Assignment: Among the lines below, count those with "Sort". Give the total alone.

Provided data:
-*-*-

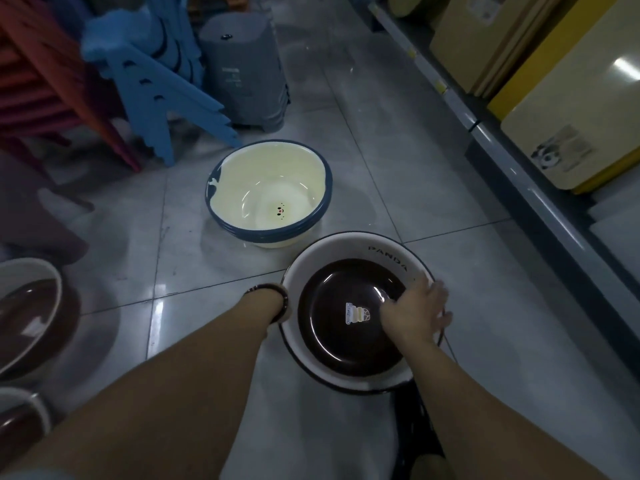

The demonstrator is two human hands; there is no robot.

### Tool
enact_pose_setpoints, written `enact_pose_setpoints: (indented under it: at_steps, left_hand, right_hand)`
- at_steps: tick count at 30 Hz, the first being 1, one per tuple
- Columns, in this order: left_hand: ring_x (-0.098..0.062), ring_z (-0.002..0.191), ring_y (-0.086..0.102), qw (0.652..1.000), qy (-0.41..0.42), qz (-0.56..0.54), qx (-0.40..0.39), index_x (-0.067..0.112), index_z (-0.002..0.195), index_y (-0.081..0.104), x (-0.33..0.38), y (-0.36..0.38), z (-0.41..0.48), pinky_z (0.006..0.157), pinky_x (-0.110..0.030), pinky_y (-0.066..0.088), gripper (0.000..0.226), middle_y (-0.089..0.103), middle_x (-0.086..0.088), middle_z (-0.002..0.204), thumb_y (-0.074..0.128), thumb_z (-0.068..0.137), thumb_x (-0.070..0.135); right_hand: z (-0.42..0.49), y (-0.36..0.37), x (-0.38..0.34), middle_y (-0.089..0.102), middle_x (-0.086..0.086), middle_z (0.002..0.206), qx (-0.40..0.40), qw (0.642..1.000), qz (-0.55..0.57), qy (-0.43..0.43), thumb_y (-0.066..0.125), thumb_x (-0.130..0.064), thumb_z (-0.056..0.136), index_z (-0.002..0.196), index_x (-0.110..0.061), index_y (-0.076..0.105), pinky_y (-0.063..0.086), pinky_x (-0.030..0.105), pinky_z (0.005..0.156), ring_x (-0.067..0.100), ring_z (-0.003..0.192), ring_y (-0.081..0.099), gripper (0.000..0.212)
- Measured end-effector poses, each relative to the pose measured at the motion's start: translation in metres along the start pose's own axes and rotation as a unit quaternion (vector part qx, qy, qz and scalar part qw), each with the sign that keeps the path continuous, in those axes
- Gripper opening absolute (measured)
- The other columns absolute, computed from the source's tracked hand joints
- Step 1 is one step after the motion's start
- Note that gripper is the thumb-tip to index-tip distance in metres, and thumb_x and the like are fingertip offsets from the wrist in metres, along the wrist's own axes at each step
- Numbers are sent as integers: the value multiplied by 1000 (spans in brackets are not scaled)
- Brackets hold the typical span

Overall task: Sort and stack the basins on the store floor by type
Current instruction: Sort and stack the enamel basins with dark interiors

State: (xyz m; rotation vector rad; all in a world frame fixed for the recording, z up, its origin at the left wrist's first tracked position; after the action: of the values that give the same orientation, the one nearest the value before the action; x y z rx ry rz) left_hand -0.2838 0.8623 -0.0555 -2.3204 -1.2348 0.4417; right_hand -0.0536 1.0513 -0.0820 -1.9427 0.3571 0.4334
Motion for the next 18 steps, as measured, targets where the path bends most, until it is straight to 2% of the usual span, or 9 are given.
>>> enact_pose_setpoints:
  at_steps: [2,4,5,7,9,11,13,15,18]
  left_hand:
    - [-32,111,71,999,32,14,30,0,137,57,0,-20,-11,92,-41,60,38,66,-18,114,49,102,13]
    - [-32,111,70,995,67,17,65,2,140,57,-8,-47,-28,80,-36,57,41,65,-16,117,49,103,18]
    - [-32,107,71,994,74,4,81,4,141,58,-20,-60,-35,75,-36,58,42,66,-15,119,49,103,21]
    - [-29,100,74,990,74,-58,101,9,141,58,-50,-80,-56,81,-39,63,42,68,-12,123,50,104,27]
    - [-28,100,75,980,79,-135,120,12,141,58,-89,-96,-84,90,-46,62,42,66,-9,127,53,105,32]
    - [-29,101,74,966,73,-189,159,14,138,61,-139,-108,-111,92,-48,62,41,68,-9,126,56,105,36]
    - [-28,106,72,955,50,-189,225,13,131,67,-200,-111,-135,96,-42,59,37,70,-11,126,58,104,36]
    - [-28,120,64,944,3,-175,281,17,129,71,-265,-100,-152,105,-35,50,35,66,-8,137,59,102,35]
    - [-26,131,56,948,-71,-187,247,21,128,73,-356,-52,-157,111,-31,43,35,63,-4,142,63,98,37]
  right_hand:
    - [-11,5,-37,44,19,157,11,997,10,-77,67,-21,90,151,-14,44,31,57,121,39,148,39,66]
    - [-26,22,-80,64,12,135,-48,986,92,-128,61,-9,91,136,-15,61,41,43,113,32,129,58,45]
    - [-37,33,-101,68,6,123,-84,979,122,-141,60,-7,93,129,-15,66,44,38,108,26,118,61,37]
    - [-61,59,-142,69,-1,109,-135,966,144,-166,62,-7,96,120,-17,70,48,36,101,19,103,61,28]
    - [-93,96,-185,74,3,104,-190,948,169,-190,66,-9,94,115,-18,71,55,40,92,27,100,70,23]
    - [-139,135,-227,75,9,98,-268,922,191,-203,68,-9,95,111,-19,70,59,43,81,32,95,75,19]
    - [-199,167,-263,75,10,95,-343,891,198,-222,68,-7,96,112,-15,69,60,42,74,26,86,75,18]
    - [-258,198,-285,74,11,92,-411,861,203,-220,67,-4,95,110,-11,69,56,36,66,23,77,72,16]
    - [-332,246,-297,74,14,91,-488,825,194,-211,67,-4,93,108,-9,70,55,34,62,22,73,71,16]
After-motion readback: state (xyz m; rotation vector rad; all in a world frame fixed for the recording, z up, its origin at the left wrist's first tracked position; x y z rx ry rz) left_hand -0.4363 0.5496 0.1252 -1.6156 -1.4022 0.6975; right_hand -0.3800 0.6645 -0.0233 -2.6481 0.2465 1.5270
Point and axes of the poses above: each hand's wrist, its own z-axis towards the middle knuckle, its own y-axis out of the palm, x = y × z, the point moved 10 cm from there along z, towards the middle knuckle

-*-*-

Solution to this exercise: 2